[Material provided Boundary: Start]

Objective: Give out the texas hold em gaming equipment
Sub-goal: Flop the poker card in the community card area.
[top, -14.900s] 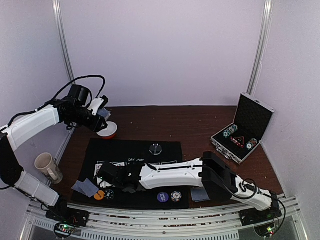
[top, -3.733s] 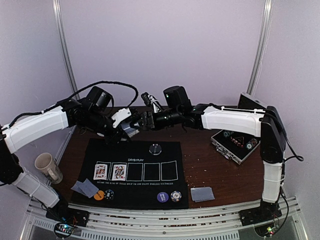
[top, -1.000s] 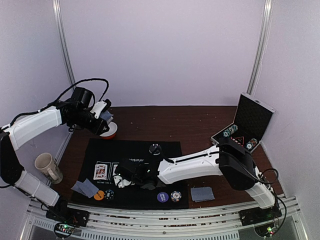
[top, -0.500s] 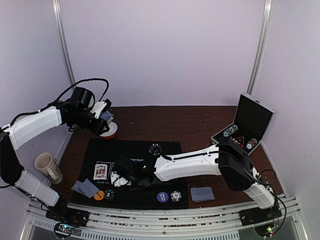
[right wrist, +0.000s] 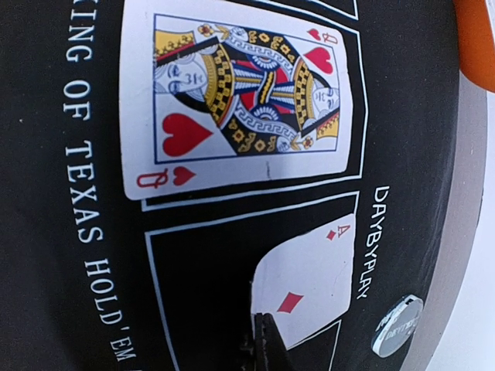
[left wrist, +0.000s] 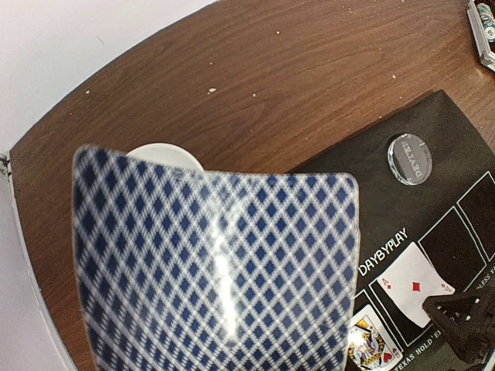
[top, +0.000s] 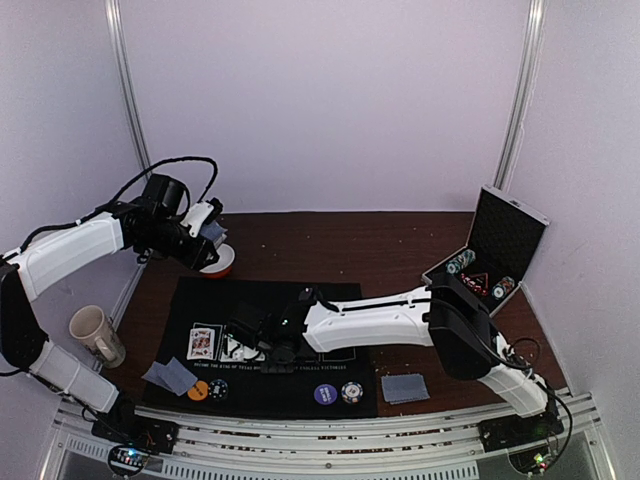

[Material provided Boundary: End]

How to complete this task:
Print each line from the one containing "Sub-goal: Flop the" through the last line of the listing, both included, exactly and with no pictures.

Response:
Sub-goal: Flop the poker card in the community card area.
[top, -14.900s] 
[top, -3.733s] 
[top, -1.000s] 
[top, -0.500s] 
[right wrist, +0.000s] 
[left wrist, +0.000s] 
[top, +0.000s] 

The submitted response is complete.